Why There are More Female Cruise Ship Captains Than Ever



Why There are More Female Cruise Ship Captains Than Ever

With more and more women taking the helm, the cruise industry is setting an example.

Kate McCue was walking along a beach on the Caribbean island of St. Maarten last June when an attendant asked if she was heading back to one of the cruise ships docked there for the day. Wearing a pair of mirrored aviator sunglasses and a sundress over a swimsuit, McCue certainly looked the part of the relaxed vacationer. She replied, however, that she worked onboard, then asked the attendant to guess her role on the ship. “I think you’re the captain’s wife, but if you’re not, then I think you’re the cruise director’s wife,” he said. McCue’s reply—”What do you think if I tell you I’m the captain?”—and the man’s shocked but enthusiastic reaction, was posted on her Instagram account, and the short exchange has racked up more than 16,000 views and a deluge of supportive comments from viewers. Some even vow to only cruise on whatever ship she’s captaining (currently the Celebrity Equinox).

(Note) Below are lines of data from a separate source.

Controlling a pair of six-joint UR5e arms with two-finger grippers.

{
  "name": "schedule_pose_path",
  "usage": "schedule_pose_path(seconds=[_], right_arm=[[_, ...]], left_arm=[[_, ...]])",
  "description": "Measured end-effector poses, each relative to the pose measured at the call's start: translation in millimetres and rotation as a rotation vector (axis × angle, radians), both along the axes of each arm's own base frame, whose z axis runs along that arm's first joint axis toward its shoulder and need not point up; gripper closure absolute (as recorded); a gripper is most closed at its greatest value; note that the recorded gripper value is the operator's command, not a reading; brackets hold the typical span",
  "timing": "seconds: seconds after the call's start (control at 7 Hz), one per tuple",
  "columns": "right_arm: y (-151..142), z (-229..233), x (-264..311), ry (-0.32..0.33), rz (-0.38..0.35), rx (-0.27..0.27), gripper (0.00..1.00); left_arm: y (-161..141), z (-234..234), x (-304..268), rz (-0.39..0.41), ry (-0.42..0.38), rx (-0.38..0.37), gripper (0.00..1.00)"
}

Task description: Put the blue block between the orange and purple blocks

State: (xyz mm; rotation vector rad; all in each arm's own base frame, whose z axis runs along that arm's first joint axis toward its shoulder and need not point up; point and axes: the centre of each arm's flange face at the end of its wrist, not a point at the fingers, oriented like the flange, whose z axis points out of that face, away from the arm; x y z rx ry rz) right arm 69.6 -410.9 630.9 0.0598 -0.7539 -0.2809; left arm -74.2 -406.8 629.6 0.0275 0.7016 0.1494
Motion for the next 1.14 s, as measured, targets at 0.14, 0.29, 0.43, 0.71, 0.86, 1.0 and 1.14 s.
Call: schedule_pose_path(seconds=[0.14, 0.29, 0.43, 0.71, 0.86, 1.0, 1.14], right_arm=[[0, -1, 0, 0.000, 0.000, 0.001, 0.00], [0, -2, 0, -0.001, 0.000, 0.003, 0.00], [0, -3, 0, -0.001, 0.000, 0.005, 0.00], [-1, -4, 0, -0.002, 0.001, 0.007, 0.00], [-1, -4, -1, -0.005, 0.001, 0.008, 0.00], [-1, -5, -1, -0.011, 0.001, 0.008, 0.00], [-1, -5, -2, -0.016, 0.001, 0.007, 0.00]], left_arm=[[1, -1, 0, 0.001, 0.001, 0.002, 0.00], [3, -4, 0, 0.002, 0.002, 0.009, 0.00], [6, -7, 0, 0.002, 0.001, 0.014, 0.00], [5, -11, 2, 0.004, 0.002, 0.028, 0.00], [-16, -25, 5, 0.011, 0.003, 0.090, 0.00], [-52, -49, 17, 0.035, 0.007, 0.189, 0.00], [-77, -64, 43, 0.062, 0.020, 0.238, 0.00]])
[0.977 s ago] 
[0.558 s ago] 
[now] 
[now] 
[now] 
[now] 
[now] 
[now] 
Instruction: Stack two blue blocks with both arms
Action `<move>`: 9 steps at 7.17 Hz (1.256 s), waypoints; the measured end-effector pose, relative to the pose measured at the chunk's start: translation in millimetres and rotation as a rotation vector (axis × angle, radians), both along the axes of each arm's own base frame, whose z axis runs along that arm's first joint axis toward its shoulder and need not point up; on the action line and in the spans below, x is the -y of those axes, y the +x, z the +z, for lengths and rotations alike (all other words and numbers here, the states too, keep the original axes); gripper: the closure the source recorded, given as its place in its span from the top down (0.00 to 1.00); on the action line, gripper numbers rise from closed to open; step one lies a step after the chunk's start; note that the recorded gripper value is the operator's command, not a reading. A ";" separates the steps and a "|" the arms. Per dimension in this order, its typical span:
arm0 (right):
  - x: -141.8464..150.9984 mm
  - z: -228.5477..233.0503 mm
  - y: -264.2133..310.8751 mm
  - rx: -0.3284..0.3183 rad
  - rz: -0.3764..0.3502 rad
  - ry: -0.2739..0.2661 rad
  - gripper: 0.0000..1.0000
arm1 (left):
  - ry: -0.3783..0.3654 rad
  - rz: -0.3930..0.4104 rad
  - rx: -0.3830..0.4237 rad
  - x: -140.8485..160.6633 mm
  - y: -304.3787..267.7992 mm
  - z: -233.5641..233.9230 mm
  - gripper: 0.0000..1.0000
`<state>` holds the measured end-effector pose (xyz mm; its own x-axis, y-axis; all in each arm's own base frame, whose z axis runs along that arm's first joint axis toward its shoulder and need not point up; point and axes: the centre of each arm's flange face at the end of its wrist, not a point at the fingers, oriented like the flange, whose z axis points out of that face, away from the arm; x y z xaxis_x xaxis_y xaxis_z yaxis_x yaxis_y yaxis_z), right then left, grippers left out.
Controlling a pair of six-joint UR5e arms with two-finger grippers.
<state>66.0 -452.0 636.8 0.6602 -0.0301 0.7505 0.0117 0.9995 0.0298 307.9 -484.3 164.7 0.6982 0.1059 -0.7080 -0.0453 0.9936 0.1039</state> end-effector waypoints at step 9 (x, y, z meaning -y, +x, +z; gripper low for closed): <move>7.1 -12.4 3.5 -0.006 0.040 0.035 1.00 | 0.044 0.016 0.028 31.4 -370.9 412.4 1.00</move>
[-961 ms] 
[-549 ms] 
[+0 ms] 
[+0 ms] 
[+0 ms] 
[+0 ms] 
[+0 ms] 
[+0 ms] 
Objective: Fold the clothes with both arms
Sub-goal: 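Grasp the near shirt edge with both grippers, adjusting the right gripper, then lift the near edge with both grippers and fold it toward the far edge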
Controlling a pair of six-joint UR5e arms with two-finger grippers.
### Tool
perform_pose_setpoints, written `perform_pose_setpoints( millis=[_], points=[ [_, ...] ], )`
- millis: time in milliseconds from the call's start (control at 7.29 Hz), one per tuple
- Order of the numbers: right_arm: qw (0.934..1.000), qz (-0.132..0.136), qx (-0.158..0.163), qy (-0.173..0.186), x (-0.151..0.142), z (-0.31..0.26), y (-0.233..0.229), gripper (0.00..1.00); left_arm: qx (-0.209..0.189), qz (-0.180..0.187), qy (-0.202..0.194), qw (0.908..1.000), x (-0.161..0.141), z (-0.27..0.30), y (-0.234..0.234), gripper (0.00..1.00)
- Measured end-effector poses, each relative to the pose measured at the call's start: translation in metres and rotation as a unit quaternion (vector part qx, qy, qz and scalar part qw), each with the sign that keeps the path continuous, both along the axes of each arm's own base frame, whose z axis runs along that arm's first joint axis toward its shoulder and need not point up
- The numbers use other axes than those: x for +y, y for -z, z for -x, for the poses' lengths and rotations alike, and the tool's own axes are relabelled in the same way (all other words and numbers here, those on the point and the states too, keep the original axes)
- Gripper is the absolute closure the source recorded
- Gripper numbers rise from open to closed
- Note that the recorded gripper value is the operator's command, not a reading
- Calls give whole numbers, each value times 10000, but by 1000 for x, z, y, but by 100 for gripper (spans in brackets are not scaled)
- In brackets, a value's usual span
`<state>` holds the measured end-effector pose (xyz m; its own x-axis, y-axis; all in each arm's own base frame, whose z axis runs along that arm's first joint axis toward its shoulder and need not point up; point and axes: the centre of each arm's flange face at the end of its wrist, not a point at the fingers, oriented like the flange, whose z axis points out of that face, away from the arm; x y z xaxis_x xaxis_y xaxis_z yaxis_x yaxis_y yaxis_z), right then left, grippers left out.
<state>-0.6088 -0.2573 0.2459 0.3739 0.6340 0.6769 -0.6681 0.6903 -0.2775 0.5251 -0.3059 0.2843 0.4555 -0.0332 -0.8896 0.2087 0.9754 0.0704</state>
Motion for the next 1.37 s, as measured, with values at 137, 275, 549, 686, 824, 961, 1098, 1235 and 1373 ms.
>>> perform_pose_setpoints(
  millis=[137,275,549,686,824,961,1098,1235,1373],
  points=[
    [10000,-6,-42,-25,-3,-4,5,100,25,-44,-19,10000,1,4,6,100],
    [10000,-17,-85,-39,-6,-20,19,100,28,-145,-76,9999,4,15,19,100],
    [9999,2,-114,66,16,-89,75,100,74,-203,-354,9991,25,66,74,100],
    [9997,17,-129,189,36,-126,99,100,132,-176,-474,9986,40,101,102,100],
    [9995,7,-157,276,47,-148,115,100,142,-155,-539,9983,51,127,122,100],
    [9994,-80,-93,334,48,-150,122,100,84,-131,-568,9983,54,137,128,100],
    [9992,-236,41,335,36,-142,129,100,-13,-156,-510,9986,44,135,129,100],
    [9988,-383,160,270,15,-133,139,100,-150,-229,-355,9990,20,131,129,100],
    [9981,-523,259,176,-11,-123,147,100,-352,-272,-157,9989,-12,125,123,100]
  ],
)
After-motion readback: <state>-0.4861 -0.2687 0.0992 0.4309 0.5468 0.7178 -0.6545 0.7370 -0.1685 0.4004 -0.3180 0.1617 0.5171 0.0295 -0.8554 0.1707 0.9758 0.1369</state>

McCue may be the first American woman to captain a cruise ship, an honor she earned in 2015, but her story is emblematic of a paradigm shift in the cruise industry, where, for the first time, more women are taking the helm. Women now constitute between 18 and 20 percent of the cruise industry workforce, and five to 22 percent of cruise ship officers are women, depending on the line. Compare this to the global airline pilot industry’s five percent female statistic, and it’s clear that cruising is making waves (pun intended).

Not that progress has been easy, of course. Having a woman on a ship’s bridge was once considered a major no-no, and centuries of folklore painted women as sirens, mermaids, or demons who distracted crew and angered the sea gods into stirring up stormy weather. During the 19th century, the only female presence found on many ships would have been the carved wooden figurehead of an open-eyed, bare-breasted woman affixed to its bow—a totem the sailors believed would bring navigational luck while shaming the seas into calm weather. Ship officers, meanwhile, traditionally came from countries like Greece, Italy, England, and Norway—cradles of seagoing tradition and home to a plethora of professional maritime academies, many of which did not admit women until the last quarter-century.

But nautical superstitions die hard. The growing availability to all of a professional maritime education, combined with seemingly common sense developments like sexual harassment prevention training and making marine workwear available for women at sea, opened the way to shipboard leadership and, in the last decade, cruise lines have been enthusiastically promoting women to the top ranks.